→ **About this exercise**
Leaving the pictures aside, return the listing exactly as it appears.

→ **Given data**
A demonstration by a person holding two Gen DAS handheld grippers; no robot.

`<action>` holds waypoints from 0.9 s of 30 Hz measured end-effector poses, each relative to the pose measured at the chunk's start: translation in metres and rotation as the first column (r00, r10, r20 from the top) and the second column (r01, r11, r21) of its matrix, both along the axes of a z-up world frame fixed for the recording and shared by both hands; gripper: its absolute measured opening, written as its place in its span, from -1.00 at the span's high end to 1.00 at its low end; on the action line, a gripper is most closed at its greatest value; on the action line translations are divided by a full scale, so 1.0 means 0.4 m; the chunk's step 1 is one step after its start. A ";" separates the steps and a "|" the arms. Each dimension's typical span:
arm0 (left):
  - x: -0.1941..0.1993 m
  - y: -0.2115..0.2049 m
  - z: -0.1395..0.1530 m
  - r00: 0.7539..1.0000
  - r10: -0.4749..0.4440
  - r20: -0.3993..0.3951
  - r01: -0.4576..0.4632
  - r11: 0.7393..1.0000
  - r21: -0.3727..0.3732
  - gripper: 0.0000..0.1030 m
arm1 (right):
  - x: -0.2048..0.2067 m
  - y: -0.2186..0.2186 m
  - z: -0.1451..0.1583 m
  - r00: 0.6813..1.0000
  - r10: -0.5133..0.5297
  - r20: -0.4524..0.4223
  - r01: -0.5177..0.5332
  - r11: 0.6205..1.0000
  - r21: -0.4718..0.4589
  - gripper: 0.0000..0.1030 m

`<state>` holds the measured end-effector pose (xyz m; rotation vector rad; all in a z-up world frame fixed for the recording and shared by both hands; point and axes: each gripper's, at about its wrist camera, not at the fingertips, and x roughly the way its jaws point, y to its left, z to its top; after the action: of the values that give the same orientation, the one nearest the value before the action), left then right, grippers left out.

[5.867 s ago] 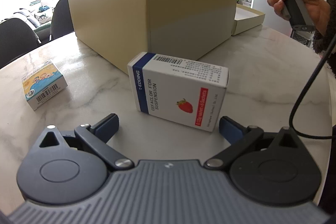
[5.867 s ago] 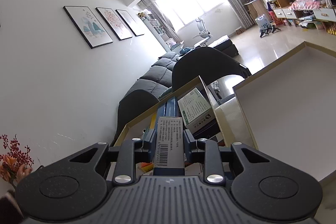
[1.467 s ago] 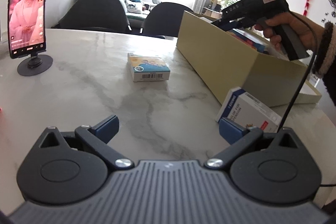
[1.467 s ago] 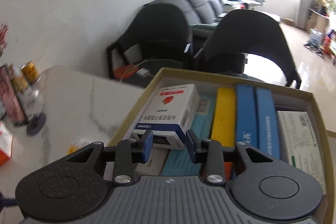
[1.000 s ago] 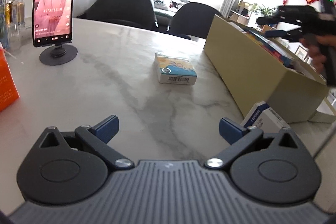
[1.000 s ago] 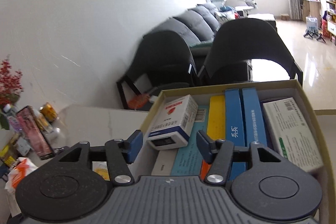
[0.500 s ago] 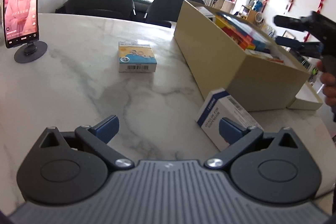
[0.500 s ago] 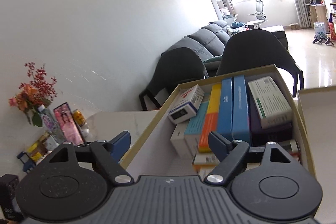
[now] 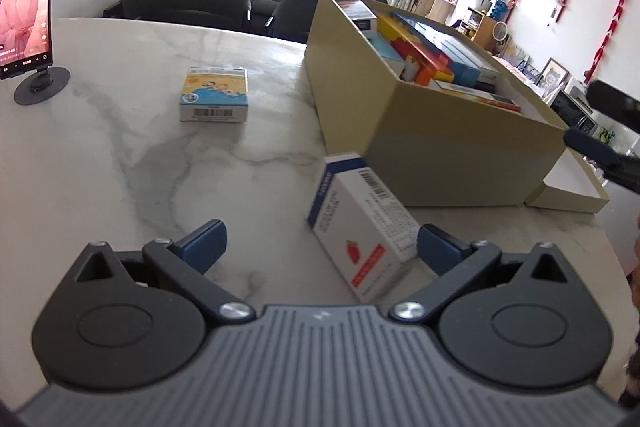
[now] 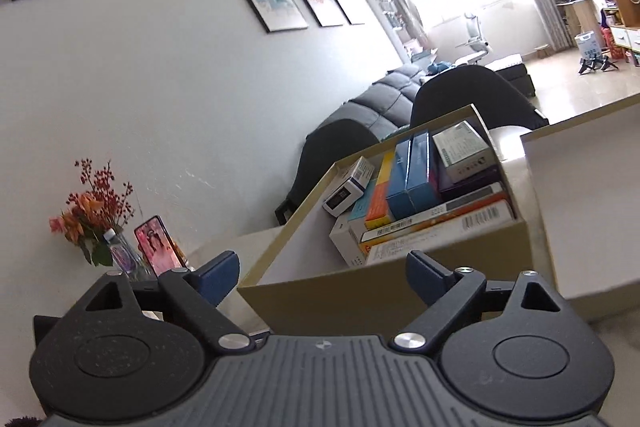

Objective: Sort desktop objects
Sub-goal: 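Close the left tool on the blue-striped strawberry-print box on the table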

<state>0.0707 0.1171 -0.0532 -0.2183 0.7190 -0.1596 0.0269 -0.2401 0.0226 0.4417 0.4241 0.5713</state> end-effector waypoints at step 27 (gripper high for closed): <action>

→ **Answer space**
A demonstration by a person holding two Gen DAS handheld grippers; no robot.

`<action>` holds waypoints from 0.9 s of 30 Hz measured end-effector poses, each relative to the pose measured at the chunk's start: translation in metres and rotation as the first column (r00, r10, r20 from the top) and the second column (r01, r11, r21) of its matrix, both along the axes of a z-up world frame fixed for the recording and shared by both hands; gripper: its absolute measured opening, written as its place in its span, from -1.00 at the span's high end to 1.00 at its low end; on the action line, a gripper is most closed at its greatest value; on the action line translations are divided by a full scale, so 1.0 means 0.4 m; the chunk's step 1 is one step after its start. A ";" separates the steps and a "|" the arms. Each dimension's typical span:
arm0 (left):
  - x: -0.1941..0.1993 m
  - y: -0.2115..0.2049 m
  - z: -0.1395..0.1530 m
  - r00: 0.7539..1.0000
  - r10: -0.4749..0.4440
  - r20: -0.3993..0.3951
  - r01: -0.4576..0.4632
  - r11: 0.7393..1.0000
  - r21: -0.3727..0.3732
  - gripper: 0.0000..0.1030 m
arm1 (right):
  - x: -0.2048..0.2067 m
  - y: -0.2186..0.2186 m
  - z: -0.1451..0.1583 m
  - r00: 0.6813..1.0000
  - r10: -0.5133..0.5297
  - r20: -0.4524..0.4223
  - r01: -0.5177..0.5332
  - r11: 0.6205..1.0000
  - r21: -0.4718..0.4589
  - gripper: 0.0000..0.1030 m

`<state>` holds the measured end-effector pose (xyz m; rotation vector rad; all in a z-up world frame fixed for the recording and shared by both hands; point and axes: each gripper's, at about its wrist camera, not at the fingertips, and x roughly the way its jaws point, y to its left, z to its top; after the action: of the values that give the same orientation, the one nearest the value before the action), left then right, grippers left out.

[5.867 s ago] 
[5.867 s ago] 
[1.467 s ago] 
[1.467 s ago] 
[1.000 s ago] 
[1.000 s ago] 
[0.500 s ago] 
[0.500 s ago] 
[now] 
[now] 

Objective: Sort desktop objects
Sub-goal: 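Close the left tool on the blue-striped strawberry-print box on the table
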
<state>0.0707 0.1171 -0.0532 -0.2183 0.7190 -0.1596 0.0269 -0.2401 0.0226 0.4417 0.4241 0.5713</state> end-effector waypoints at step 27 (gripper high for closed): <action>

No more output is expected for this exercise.